## What the task requires
Among the lines below, count those that include "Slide", and state the count alone.

## Data to examine
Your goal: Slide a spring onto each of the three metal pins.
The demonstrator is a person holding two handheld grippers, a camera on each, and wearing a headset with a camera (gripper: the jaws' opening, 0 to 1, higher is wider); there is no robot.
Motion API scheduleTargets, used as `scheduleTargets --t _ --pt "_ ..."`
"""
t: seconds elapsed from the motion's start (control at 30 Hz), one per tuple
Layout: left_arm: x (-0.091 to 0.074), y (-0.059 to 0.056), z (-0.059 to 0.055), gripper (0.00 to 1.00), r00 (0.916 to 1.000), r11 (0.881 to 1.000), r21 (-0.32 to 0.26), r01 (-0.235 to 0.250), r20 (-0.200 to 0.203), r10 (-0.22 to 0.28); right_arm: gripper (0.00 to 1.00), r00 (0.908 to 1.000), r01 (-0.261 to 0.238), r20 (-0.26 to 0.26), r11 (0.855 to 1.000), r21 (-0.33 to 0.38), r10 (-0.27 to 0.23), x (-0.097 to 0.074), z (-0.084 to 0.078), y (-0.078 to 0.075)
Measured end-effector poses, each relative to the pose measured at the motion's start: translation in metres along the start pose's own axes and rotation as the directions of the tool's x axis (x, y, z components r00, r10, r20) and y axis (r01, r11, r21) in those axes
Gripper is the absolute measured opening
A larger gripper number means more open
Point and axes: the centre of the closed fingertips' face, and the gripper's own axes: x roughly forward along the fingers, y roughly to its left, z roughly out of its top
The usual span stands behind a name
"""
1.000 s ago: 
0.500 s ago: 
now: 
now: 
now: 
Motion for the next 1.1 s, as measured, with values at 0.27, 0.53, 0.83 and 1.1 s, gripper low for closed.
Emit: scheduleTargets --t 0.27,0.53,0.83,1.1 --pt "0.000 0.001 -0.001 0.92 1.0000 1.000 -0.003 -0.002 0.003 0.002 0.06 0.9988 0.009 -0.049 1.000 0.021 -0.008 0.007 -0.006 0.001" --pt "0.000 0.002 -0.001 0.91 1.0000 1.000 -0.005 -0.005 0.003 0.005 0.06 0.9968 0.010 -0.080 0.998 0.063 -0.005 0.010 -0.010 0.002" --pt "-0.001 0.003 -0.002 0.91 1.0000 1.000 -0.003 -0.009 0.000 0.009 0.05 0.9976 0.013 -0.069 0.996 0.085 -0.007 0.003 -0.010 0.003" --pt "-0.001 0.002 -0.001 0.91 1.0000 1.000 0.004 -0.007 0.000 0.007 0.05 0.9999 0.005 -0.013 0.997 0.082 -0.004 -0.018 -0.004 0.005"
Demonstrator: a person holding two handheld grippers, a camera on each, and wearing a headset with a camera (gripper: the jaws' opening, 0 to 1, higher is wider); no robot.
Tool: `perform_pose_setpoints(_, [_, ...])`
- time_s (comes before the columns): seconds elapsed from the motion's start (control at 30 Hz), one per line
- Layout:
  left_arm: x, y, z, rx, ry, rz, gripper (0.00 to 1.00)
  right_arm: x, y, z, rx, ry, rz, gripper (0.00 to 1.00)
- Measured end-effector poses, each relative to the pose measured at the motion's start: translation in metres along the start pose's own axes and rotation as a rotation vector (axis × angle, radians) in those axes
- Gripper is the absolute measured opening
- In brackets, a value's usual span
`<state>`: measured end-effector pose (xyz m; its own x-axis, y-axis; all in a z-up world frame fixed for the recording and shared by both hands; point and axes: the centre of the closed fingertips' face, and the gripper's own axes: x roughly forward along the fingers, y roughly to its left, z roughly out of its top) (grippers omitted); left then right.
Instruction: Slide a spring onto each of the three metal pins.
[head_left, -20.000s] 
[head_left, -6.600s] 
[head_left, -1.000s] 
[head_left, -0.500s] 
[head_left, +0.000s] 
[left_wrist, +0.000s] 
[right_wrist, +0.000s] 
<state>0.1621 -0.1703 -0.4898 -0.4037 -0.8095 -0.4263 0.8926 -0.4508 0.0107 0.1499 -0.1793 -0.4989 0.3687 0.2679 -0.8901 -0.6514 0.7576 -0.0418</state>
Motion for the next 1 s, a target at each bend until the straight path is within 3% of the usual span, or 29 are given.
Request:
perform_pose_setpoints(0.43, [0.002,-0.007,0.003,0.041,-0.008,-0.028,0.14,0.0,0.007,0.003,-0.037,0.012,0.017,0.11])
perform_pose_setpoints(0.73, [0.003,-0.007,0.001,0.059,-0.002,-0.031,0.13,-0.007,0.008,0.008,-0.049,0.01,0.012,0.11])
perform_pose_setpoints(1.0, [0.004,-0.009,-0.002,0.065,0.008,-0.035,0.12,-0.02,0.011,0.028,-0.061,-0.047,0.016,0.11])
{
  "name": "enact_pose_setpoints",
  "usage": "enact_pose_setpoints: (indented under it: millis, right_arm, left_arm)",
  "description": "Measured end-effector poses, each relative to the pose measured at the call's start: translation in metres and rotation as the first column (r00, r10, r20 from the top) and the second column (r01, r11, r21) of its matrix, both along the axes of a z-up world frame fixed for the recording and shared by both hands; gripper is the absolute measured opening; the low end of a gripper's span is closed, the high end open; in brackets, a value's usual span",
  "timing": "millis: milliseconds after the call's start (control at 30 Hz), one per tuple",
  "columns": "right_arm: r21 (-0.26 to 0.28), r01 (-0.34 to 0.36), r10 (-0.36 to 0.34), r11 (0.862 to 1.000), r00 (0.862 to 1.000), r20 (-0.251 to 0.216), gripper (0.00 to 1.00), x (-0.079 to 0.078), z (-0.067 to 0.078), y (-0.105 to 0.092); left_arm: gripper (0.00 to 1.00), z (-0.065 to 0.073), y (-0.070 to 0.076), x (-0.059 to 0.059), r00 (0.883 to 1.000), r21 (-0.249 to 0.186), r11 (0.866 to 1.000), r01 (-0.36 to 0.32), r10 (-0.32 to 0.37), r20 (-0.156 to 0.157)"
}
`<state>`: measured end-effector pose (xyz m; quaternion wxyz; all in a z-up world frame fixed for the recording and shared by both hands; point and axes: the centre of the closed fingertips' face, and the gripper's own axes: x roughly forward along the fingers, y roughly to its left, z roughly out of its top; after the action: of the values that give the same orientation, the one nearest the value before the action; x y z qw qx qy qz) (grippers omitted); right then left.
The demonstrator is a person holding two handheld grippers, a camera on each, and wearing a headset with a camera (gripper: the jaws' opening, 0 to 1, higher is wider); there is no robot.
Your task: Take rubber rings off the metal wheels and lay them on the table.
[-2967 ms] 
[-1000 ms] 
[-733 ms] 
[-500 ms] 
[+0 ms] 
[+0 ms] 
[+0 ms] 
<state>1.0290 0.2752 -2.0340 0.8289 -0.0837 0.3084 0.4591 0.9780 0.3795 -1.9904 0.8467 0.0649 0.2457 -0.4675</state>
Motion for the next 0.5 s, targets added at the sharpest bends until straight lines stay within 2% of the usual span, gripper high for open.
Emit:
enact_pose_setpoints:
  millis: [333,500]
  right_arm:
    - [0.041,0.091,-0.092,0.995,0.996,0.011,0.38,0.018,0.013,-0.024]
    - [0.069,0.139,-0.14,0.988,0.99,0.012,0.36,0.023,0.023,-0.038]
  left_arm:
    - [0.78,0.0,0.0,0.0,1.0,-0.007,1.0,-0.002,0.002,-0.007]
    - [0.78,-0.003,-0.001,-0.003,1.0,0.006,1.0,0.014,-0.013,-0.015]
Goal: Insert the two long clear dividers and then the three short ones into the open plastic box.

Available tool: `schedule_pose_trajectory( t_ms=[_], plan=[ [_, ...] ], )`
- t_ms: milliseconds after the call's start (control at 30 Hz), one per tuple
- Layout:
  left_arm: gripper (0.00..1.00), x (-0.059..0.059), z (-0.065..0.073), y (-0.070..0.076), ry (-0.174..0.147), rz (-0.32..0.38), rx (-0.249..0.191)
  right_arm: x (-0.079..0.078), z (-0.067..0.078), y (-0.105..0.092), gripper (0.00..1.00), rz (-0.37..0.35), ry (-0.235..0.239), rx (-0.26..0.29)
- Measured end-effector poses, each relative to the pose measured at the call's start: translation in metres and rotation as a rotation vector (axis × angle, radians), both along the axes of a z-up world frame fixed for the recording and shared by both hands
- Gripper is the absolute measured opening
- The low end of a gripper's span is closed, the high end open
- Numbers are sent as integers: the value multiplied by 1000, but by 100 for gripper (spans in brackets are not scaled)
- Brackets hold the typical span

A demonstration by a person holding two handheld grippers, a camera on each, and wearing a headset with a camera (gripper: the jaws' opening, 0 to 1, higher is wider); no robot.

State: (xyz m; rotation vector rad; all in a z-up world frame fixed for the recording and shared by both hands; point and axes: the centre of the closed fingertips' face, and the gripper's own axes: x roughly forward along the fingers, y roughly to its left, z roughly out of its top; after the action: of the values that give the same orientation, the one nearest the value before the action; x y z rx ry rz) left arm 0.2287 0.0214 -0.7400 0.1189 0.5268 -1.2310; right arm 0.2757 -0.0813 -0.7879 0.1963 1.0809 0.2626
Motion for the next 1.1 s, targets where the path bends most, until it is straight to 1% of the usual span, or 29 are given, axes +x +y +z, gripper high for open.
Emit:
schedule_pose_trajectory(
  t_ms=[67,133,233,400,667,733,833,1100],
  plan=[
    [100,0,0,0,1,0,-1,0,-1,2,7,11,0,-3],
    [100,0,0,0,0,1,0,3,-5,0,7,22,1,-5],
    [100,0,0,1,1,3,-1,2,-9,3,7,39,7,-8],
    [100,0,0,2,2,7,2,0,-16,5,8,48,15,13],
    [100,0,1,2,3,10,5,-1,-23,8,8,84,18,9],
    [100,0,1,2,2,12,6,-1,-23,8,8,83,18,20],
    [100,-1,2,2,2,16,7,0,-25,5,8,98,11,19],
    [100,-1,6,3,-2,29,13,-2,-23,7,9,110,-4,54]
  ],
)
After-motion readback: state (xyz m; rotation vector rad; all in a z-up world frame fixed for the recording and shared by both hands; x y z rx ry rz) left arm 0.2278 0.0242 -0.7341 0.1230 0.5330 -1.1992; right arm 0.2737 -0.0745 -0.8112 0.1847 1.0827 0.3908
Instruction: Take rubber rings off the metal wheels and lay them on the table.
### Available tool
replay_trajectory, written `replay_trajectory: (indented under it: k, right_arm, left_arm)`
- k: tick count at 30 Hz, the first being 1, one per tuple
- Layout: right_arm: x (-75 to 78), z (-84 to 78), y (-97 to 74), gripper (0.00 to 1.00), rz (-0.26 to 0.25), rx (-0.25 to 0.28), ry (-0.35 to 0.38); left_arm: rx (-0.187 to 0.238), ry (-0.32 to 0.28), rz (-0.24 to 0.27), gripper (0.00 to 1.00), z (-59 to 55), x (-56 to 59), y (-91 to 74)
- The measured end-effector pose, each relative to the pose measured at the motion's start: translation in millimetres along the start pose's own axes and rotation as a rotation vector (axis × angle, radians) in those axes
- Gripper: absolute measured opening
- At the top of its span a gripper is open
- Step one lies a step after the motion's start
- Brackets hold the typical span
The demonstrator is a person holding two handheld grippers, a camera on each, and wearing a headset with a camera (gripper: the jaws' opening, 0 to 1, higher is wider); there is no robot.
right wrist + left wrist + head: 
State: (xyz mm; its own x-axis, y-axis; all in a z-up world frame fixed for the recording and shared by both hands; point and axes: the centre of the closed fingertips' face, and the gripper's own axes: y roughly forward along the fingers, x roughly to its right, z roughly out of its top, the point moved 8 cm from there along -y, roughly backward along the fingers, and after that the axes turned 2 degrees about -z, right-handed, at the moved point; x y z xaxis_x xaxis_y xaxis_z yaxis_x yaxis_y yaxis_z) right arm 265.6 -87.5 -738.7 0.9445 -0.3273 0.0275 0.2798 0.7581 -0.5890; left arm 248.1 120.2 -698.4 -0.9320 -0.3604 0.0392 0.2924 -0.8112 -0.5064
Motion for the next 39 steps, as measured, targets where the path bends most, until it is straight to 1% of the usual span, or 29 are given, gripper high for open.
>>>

## Answer box
2